- Occupations: Presidential Scholar and Professor of Psychology
- Known for: Eyewitness identification and legal decision making

Academic background
- Alma mater: University of Minnesota; Northwestern University

Academic work
- Discipline: Psychology and Law
- Institutions: John Jay College of Criminal Justice; CUNY Graduate Center
- Website: https://www.margaretkovera.com/

= Margaret Bull Kovera =

American social psychologist

Margaret Bull Kovera is an American social psychologist, legal consultant, and expert on eyewitness identification and legal decision-making. She is often cited as an expert in news articles about jury selection in high-profile criminal cases. Kovera is a Presidential Scholar and Professor of Psychology and at John Jay College of Criminal Justice and the CUNY Graduate Center, where she directs the Legal Decision Making and Witness Behavior laboratory.

Kovera is an elected member of the Board of Directors of the American Psychological Association. She previously served as a member of the American Psychology-Law Society (AP-LS) subcommittee to modernize guidelines for eyewitness identification procedures.

Kovera received the AP-LS Distinguished Contributions to Psychology and Law Award in 2025. Other professional honors include the Distinguished Service to the Society for the Psychological Study of Social Issues (SPSSI) Award (2014), the AP-LS Outstanding Teaching and Mentoring in the Field of Psychology and Law Award (2004), and the AP-LS Saleem Shah Early Career Award (2000).

== Education ==
Kovera received her Bachelor of Arts Degree in Psychology (with departmental honors) from Northwestern University (1984-1988) and her Doctorate in Social Psychology from the University of Minnesota (1988-1994). As a graduate student working with Eugene Borgida, Kovera focused mainly on child's capabilities as witnesses in child sexual abuse trials.

Kovera taught at Florida International University (1995-2004) before joining the faculty of John Jay College of Criminal Justice (CUNY) in 2004. Kovera's research has been generously supported by the National Science Foundation.

== Research ==
Kovera's research examines the assumptions the legal system makes about the behavior of "legal actors", such as attorneys, police officers, jurors, judges, and witnesses.
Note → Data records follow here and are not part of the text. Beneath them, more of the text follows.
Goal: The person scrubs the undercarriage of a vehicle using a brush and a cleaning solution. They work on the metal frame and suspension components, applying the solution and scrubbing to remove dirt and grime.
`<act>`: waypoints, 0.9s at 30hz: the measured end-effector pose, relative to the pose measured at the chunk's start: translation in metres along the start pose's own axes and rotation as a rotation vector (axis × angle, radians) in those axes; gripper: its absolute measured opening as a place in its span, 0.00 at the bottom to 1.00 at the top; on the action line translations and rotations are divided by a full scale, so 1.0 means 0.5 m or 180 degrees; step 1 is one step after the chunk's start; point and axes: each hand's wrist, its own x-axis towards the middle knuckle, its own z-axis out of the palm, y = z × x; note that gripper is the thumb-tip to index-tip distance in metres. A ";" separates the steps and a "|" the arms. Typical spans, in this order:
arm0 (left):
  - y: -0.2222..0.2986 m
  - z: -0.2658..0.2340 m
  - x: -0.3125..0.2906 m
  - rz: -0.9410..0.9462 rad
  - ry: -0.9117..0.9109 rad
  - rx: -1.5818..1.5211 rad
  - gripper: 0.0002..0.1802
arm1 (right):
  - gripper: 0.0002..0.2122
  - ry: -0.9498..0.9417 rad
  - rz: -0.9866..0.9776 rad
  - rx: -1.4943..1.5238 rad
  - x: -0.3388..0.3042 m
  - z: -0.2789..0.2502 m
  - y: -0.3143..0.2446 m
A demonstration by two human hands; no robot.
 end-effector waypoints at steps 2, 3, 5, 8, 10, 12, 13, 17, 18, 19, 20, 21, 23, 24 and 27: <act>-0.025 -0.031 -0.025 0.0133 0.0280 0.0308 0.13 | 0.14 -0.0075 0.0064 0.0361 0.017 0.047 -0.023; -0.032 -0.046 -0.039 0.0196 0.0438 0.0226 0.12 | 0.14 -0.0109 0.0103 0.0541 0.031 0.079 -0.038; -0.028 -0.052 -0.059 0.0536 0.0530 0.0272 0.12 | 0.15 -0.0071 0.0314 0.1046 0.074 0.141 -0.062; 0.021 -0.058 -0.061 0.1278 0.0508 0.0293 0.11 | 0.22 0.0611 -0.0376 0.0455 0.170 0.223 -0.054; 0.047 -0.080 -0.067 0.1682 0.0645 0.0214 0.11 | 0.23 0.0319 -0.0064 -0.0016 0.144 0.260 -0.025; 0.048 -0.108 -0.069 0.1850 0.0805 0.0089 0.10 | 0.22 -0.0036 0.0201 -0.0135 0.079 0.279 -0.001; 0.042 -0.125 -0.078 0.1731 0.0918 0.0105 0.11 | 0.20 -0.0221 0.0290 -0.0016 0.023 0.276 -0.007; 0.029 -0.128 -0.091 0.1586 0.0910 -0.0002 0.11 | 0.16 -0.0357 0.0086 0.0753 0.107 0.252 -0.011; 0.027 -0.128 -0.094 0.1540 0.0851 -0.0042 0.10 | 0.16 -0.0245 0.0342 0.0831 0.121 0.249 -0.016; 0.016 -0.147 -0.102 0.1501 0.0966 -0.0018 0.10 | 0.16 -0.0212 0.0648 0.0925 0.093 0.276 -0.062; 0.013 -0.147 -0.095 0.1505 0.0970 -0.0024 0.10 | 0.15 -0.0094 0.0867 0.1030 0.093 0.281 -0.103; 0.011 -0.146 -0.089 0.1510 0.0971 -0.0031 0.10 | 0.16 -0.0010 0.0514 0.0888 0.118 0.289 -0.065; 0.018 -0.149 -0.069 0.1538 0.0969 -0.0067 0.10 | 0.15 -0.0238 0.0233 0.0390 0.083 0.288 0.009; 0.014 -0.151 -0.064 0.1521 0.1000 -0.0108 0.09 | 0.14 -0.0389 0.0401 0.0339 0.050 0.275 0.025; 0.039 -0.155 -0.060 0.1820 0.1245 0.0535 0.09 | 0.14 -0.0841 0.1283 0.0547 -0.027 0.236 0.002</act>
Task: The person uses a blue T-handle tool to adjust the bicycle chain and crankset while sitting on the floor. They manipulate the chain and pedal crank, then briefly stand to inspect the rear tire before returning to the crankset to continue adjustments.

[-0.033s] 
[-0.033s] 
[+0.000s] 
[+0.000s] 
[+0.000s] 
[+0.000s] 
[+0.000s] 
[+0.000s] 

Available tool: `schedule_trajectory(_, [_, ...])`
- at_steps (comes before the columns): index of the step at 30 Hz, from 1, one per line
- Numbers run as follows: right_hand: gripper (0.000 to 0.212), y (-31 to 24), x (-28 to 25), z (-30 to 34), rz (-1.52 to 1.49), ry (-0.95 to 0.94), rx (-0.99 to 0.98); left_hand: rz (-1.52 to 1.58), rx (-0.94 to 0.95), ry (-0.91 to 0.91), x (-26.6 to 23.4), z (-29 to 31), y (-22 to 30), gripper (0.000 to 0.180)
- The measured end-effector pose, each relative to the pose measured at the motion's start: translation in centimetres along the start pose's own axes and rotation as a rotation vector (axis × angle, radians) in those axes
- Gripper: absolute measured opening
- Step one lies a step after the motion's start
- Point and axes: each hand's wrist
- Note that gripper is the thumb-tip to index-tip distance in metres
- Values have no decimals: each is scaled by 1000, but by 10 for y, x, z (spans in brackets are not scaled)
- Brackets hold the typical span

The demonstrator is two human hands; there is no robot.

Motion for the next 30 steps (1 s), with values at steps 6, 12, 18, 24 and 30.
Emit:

She has conducted work on varied topics in the field of psychology and law including expert witnesses, eyewitness identification, and jury selection. As examples, her team has explored factors that affect judges’ abilities to distinguish between legitimate and junk science, and the effectiveness of procedural safeguards against junk science. Other work investigated adversarial allegiance––expert witnesses' propensity to assess the evidence in a way which benefits the party that hired them––and potential strategies for mitigating this bias.

Kovera and her collaborators have studied eyewitness identification procedures and the advantages of using double-blind lineups, where the lineup administrator is blind to the identification of the suspect. In other work, her team has examined how social psychological processes may affect jury verdicts. Such psychological processes include attitudes and beliefs, confirmation bias, and implicit racial bias.

== Books ==
- Cutler, B. L., & Kovera, M. B. (2010). Evaluating eyewitness identification. Oxford University Press. ISBN 978-0-19-537268-7
- Bottoms, B. L., Kovera, M. B., & McAuliff, B. D. (Eds.) (2002). Children, social science, and the law. Cambridge University Press.
- Kovera, M. B. (Ed). (2017). The psychology of juries. American Psychological Association. ISBN 978-1-4338-2704-4
- Kovera, M. B. & Cutler, B. L. (2013). Jury selection. Oxford University Press. ISBN 978-0-19-532301-6

== Representative publications ==

- Kovera, M. B. (2002). The effects of general pretrial publicity on juror decisions: An examination of moderators and mediating mechanisms. Law and Human Behavior, 26(1), 43-72.
- Kovera, M. B. (2019). Racial disparities in the criminal justice system: Prevalence, causes, and a search for solutions. Journal of Social Issues, 75(4), 1139-1164.
- Kovera, M. B. (2024). The role of suspect development practices in eyewitness identification accuracy and racial disparities in wrongful conviction. Social Issues and Policy Review, 18(1), 125-147.
- Kovera, M. B., & McAuliff, B. D. (2000). The effects of peer review and evidence quality on judge evaluations of psychological science: Are judges effective gatekeepers? Journal of Applied Psychology, 85(4), 574-586.
- Kovera, M. B., Gresham, A. W., Borgida, E., Gray, E., & Regan, P. C. (1997). Does expert psychological testimony inform or influence juror decision making? A social cognitive analysis. Journal of Applied Psychology, 82(1), 178-191.